Exercise instructions
Check each line of the data for "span" and select those that have it.

──────

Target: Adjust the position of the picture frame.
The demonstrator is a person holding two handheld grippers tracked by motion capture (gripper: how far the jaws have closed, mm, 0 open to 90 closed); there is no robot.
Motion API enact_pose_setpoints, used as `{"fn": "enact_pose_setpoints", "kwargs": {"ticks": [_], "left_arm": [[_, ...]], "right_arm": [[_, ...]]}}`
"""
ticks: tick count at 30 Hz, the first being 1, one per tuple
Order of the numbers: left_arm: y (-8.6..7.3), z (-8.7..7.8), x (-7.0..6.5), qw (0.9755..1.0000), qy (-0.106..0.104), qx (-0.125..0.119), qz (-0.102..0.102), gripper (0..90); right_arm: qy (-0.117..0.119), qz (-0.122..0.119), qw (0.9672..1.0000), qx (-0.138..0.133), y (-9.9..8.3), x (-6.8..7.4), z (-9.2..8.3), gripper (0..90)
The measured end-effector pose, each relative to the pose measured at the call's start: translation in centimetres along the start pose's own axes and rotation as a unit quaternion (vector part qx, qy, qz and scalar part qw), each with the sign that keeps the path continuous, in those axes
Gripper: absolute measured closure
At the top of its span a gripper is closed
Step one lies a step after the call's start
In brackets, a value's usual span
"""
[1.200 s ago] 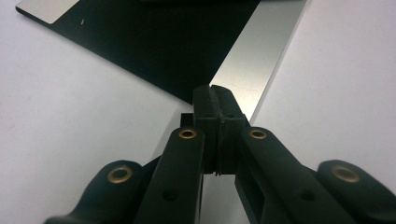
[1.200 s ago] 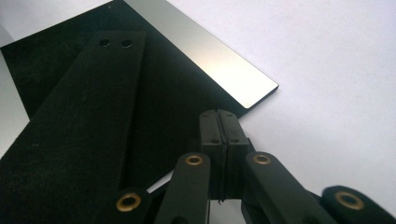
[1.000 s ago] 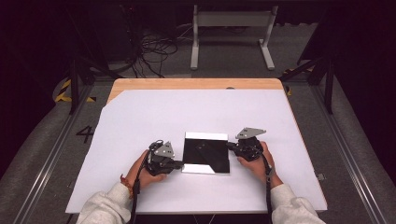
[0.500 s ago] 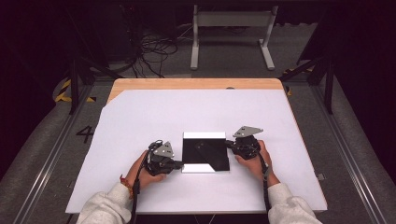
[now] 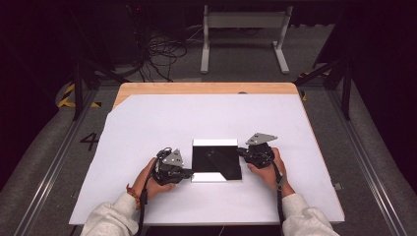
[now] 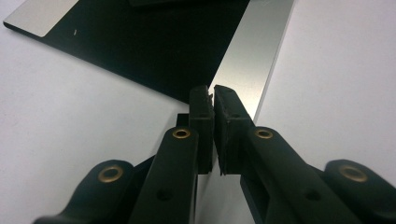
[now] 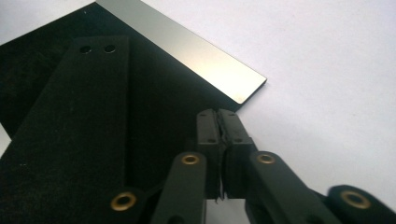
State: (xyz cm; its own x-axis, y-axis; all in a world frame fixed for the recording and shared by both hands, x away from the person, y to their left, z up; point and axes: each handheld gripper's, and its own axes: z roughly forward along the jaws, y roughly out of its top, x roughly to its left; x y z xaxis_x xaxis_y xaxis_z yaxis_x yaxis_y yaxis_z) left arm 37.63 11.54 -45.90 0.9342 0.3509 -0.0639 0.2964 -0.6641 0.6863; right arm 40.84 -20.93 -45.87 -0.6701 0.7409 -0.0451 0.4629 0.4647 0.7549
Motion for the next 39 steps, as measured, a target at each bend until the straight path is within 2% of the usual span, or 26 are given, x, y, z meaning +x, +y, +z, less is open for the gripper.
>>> {"fn": "enact_pose_setpoints", "kwargs": {"ticks": [4,7,11,13,16,22,23,27,30,36,39], "left_arm": [[0.0,-0.2,-0.1,1.0,0.006,-0.001,0.003,84.2],[0.0,-0.7,-0.2,0.9998,0.013,-0.014,0.002,83.2],[-0.3,-1.8,-0.5,0.9989,0.033,-0.032,-0.002,80.2],[-0.5,-2.3,-0.8,0.9982,0.046,-0.038,-0.003,77.1],[-0.7,-2.8,-1.2,0.9971,0.062,-0.045,-0.003,72.9],[-1.1,-3.6,-1.9,0.9957,0.076,-0.052,-0.005,63.9],[-1.2,-3.7,-2.1,0.9949,0.085,-0.054,-0.006,60.6],[-1.9,-4.2,-2.4,0.9935,0.099,-0.055,-0.012,49.1],[-2.6,-4.8,-2.7,0.9923,0.108,-0.057,-0.021,44.0],[-4.2,-5.6,-3.0,0.9907,0.122,-0.054,-0.028,37.4],[-4.9,-5.9,-3.1,0.9889,0.126,-0.069,-0.038,35.4]], "right_arm": [[0.004,-0.002,1.0,0.003,-0.1,-0.1,-0.3,83.4],[0.006,-0.001,1.0,0.003,-0.2,-0.1,-0.5,81.9],[0.006,-0.006,1.0,-0.002,-0.2,0.1,-1.2,80.1],[0.009,-0.009,0.9999,-0.002,-0.2,0.3,-1.6,78.7],[0.01,-0.026,0.9996,0.002,-0.4,0.7,-2.3,76.6],[0.023,-0.031,0.9992,0.0,-0.3,1.1,-3.5,72.6],[0.026,-0.033,0.9991,0.003,-0.3,1.1,-3.7,72.1],[0.04,-0.028,0.9988,0.009,-1.0,1.1,-4.6,70.6],[0.041,-0.026,0.9986,0.018,-1.6,0.9,-5.3,70.4],[0.048,-0.023,0.9981,0.03,-2.9,0.8,-6.6,66.5],[0.052,-0.027,0.9977,0.034,-3.4,0.8,-7.0,65.5]]}}
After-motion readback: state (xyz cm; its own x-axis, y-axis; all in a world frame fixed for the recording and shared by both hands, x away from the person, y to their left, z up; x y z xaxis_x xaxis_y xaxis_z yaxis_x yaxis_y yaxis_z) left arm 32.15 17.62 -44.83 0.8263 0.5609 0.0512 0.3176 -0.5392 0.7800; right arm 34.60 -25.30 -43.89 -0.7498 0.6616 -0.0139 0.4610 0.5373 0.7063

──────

Response box
At the top of its span a gripper is closed
In brackets, a value's usual span
Motion for the next 39 steps, as measured, a target at each bend until the straight path is within 2% of the usual span, or 26 are given, x, y, z meaning +x, +y, +z, less is open for the gripper.

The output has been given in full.